Key points are not available for this paper at this time.
Die verschiedenen Phänomene, die in einem Phantomglied auftreten können, sind so rätselhaft und ihre Aufklärung so mit Schwierigkeiten behaftet, dass wir mit gewisser Zögerlichkeit an das Problem herangehen. Die Schwierigkeit wird nicht dadurch gemindert, dass mehrere eingehende Studien jüngst erschienen sind, namentlich von Lhermitte (1939) und Riddoch (1941). Der enge Kontakt zu vielen Amputationsfällen über einen längeren Zeitraum bot jedoch die Möglichkeit, Gliedmaßenphantome zu untersuchen, und der Anlass für dieses Papier muss sein, dass unsere Schlussfolgerungen in einigen wichtigen Punkten von den gegenwärtig akzeptierten abweichen. Diese Studie ist keine umfassende Übersicht, sondern beschränkt sich auf die Aspekte, die uns wichtiger erscheinen, um das, was man die Physiologie des Phantoms nennen könnte, zu erhellen. Material. - Die Beobachtungen wurden in Kriegsgefangenenkrankenhäusern und -lagern in Deutschland in den Jahren 1940-45 gemacht.
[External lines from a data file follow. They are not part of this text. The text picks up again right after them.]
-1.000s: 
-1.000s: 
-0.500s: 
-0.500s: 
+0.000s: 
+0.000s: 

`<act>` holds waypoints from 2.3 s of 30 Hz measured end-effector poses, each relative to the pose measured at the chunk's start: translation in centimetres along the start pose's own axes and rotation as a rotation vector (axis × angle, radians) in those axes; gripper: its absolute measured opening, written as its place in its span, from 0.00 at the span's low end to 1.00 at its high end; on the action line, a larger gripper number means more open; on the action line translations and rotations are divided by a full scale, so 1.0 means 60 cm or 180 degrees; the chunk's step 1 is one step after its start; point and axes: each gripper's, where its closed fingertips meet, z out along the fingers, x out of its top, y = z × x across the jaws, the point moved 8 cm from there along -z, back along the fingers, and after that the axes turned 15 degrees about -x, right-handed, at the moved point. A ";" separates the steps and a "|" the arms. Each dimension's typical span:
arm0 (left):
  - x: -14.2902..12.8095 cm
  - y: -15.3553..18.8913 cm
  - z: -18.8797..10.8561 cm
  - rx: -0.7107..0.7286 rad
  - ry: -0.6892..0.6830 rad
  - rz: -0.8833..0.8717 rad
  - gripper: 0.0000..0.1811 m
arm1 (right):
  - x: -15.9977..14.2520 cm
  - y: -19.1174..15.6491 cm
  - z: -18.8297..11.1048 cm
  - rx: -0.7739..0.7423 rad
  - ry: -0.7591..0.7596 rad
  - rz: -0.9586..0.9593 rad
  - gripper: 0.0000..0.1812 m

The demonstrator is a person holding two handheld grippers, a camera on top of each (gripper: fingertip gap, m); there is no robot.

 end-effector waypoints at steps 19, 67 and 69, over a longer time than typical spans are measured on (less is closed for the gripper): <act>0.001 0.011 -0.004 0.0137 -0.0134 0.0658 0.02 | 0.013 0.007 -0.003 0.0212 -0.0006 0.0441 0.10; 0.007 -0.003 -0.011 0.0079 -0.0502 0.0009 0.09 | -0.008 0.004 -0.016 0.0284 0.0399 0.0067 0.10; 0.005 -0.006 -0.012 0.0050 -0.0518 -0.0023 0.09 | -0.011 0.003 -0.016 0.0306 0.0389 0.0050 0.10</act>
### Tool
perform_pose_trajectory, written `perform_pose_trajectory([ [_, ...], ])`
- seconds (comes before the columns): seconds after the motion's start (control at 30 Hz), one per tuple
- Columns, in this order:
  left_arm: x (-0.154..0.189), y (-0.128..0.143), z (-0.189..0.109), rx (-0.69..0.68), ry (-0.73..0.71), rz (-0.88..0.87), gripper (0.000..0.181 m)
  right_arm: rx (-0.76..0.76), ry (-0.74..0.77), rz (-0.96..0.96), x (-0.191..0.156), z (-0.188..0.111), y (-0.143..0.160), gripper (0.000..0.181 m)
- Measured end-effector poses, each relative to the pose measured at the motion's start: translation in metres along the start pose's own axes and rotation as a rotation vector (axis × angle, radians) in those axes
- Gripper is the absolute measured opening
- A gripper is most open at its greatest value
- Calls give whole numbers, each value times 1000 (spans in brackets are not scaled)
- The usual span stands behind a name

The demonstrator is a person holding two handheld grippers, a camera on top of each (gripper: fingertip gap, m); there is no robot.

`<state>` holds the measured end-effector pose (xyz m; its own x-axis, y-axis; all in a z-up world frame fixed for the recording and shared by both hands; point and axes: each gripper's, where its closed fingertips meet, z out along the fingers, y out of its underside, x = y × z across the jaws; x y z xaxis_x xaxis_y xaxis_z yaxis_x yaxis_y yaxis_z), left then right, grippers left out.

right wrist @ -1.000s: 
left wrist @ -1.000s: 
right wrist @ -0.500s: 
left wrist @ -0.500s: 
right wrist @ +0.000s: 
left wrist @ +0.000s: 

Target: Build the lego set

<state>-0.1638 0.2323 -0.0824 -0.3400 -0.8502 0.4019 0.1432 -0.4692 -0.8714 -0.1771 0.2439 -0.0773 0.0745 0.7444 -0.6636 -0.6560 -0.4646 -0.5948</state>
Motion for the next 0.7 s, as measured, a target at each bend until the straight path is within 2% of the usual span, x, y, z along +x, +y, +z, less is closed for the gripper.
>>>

Die Patienten waren alles Männer im militärischen Alter, und die Amputation war fast immer eine Folge von Schussverletzungen. Die Serie war daher ziemlich homogen, und die Umstände eines Kriegsgefangenenlebens waren für alle gleich. Etwa dreihundert größere und viele kleinere Amputationen wurden gesehen. Die Amputation war üblicherweise innerhalb der ersten Woche oder zwei nach der Verwundung durchgeführt worden, manchmal jedoch erst nach mehreren Monaten und gelegentlich so spät wie zwölf bis achtzehn Monate. Die ersten achtundneunzig Fälle kamen sechs Monate nach der Verwundung im Jahr 1940 unter unsere Obhut. Danach trafen regelmäßig neue Fälle aus anderen Einsätzen ein, und bei den meisten von ihnen war die Amputation bereits einige Wochen oder Monate zuvor erfolgt. Die Mehrheit der Beobachtungen begann daher, als Stumpf und Phantom einen relativ stabilen Zustand erreicht hatten. Andere Fälle wurden in den frühen Tagen gesehen, und einige Studien wurden sowohl vor als auch nach der Amputation gemacht. Die meisten Männer blieben bis zu ihrer Rückführung ein bis drei Jahre später unter Beobachtung, wodurch eine Untersuchung des Phantoms in Intervallen durch die wichtigeren Veränderungen in seiner Entwicklung ermöglicht wurde.
Henderson et al. (Sat,) untersuchten diese Frage.